La Swinging London degli Anni 60 in cui un giovane commesso del Kensington Market di nome Freddie Mercury vende a Steve una giacca di pelle. Ma insieme al fascino del rock’n’roll una grande influenza arriva per lui anche dalla musica classica. «Sono cresciuto ascoltando musica barocca e romantica insieme al blues. Il primo disco che ho comprato aveva il Bolero di Ravel su un lato e L’Apprendista Stregone di Paul Dukas sull’altro, e ho appena inciso una versione orchestrale di quel brano con Alan Parsons».
Lei racconta di quando, incrociando Mick Jagger in King’s Road, sente la necessità di entrare in una band.
«Quello era il momento giusto, perchè prima dei Beatles e dei Rolling Stones, negli anni ’50, i gruppi suonavano solo musica strumentale, lo stile western tipo la sigla del telefilm “Bonanza”. Musica da cowboy: Duane Eddy, The Ventures, The Surfaris. I chitarristi suonavano in quello stile “twangy” che ora Quentin Tarantino ha riscoperto nei i suoi film».
Ricorda i King Crimson tra le sue band preferite del periodo.
«Robert Fripp fu intelligente a organizzare attorno a sè un gruppo di musicisti per un preciso progetto multi-genere. C’erano così tanti stili diversi in loro da dare l’impressione di trovarsi di fronte a una forma di intelligenza superiore. C’era il jazz derivato da Ornette Coleman e John Coltrane, la musica classica e epica di Epitaph e In The Court Of The Crimson King, e la parte più lirica con I Talk To The Wind e Moonchild, tutto nel loro primo album. Credo sia stata una grande influenza per i Genesis ascoltare un disco con tanti rifermenti musicali ma così essenzialmente europeo. Per la prima volta non si guardava più all’America come influenza principale».
E’ questa la definizione di “progressive rock”?

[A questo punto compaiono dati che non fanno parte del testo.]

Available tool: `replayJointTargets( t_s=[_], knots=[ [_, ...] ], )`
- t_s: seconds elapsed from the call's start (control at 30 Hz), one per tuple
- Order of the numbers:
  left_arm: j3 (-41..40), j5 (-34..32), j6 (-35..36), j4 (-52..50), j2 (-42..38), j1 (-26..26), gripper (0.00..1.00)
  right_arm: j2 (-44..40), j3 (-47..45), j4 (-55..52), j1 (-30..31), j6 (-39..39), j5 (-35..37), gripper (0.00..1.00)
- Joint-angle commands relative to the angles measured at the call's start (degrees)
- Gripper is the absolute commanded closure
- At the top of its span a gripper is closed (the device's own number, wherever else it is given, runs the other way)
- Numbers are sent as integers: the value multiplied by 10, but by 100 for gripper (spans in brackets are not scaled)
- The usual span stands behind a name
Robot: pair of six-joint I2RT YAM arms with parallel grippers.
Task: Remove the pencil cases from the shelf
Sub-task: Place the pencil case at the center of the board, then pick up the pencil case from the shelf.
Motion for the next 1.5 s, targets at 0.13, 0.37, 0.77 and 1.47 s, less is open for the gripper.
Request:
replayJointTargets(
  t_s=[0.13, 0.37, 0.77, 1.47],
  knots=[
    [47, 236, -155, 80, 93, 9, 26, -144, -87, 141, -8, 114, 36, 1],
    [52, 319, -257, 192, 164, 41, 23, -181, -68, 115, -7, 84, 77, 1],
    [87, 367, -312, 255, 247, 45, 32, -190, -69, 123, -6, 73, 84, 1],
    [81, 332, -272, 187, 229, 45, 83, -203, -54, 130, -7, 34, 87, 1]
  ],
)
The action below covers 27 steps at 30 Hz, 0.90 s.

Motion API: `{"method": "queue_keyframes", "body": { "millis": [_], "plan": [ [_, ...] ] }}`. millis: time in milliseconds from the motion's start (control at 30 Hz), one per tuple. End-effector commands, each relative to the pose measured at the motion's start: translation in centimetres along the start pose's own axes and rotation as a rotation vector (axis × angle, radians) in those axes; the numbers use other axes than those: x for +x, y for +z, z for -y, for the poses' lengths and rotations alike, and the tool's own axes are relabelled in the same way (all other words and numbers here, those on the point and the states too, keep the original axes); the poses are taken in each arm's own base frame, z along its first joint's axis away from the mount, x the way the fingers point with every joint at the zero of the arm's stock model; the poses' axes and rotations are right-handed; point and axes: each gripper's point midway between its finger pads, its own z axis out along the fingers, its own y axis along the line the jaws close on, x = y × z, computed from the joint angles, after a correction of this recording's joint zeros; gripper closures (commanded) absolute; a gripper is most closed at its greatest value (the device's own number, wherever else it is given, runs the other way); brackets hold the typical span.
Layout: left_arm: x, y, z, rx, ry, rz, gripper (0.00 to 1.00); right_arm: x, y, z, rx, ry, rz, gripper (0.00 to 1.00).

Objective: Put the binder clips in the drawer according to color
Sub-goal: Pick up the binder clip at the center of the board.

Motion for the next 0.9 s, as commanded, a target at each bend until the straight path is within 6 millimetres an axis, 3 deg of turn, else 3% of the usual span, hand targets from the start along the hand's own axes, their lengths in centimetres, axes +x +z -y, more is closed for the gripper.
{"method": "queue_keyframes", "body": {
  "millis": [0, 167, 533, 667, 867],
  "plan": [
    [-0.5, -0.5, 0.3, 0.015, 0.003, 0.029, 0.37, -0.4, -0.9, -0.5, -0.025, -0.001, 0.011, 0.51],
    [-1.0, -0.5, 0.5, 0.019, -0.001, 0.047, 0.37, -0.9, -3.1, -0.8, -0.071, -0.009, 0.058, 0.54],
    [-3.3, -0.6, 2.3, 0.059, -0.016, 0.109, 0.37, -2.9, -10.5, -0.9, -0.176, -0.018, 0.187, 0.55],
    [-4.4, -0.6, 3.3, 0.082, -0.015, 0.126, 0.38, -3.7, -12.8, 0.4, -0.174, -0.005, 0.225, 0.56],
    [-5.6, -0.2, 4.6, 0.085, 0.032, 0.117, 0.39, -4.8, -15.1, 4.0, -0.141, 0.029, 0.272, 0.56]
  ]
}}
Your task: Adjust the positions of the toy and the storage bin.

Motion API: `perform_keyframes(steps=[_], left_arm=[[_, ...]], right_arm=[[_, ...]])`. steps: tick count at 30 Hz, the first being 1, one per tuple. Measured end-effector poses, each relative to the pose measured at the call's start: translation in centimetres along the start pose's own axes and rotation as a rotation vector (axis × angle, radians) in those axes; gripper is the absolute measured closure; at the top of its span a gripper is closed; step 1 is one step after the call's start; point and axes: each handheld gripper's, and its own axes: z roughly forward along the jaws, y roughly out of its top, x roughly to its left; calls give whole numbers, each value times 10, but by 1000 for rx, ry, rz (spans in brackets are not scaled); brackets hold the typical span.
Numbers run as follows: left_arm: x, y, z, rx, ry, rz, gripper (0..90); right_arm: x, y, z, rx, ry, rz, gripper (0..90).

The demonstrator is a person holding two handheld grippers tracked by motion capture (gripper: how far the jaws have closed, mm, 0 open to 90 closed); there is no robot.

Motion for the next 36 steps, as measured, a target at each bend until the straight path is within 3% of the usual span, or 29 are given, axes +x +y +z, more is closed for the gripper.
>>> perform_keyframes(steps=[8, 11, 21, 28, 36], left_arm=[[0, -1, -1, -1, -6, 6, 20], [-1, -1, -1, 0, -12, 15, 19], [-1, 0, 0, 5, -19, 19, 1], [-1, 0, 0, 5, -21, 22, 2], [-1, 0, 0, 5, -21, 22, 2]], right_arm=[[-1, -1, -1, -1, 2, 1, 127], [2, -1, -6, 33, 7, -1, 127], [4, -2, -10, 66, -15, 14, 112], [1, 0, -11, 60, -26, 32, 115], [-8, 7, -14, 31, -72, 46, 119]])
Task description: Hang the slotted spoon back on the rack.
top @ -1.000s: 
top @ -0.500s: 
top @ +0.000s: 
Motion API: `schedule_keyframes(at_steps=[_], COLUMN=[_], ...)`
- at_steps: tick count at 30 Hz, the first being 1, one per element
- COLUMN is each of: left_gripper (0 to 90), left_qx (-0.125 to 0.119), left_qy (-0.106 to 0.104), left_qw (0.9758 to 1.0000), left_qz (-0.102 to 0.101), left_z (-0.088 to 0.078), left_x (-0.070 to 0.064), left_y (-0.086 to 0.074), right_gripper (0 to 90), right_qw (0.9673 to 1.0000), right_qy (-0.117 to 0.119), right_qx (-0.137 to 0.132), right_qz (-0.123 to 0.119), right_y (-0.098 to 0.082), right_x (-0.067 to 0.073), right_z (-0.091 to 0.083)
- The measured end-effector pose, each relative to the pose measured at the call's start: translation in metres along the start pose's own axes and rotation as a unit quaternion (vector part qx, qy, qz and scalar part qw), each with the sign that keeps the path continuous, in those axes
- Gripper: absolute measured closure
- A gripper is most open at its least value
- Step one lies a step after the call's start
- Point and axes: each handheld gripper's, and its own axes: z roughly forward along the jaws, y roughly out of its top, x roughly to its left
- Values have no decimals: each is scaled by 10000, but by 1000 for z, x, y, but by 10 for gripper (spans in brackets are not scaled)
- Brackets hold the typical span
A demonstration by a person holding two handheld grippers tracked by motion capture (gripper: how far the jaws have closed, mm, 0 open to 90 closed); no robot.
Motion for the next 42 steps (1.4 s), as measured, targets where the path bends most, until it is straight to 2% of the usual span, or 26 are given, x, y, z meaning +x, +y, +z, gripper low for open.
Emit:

«Per me il progressive rock nasce dai Beatles. Se prendiamo dischi come Rubber Soul, Revolver, Sgt. Pepper e Magical Mistery Tour si capisce che cominciavano a sperimentare con strumenti diversi, come il bouzouki greco in Girl, e influenze classiche. Le tastiere di In My Life alludono a Bach, in Eleanor Rigby c’è la sezione di archi. Questo ispirò gruppi come Moody Blues, Procol Harum, King Crimson e poi tutto il progressive. Il momento che cambia tutto nella sua carriera è un annuncio che lei mette su Melody Maker: “Chitarrista cerca musicisti aperti e decisi ad andare oltre lo stagno delle forme musicali esistenti».
Una frase che convince Peter Gabriel a chiamarla. Quando ha capito che i Genesis sarebbero stati la sua band?
«Non conoscevo la loro musica, ma dopo la telefonata di Peter ascoltai l’album Trespass e al provino mi chiesero di suonare la loro canzone Stagnation, il che rivelava già una certa sincronia tra noi per l’uso del termine. Credo che a loro non servisse la mia anima blues, ma la parte più sperimentale, atonale e dissonante del mio stile li convinse».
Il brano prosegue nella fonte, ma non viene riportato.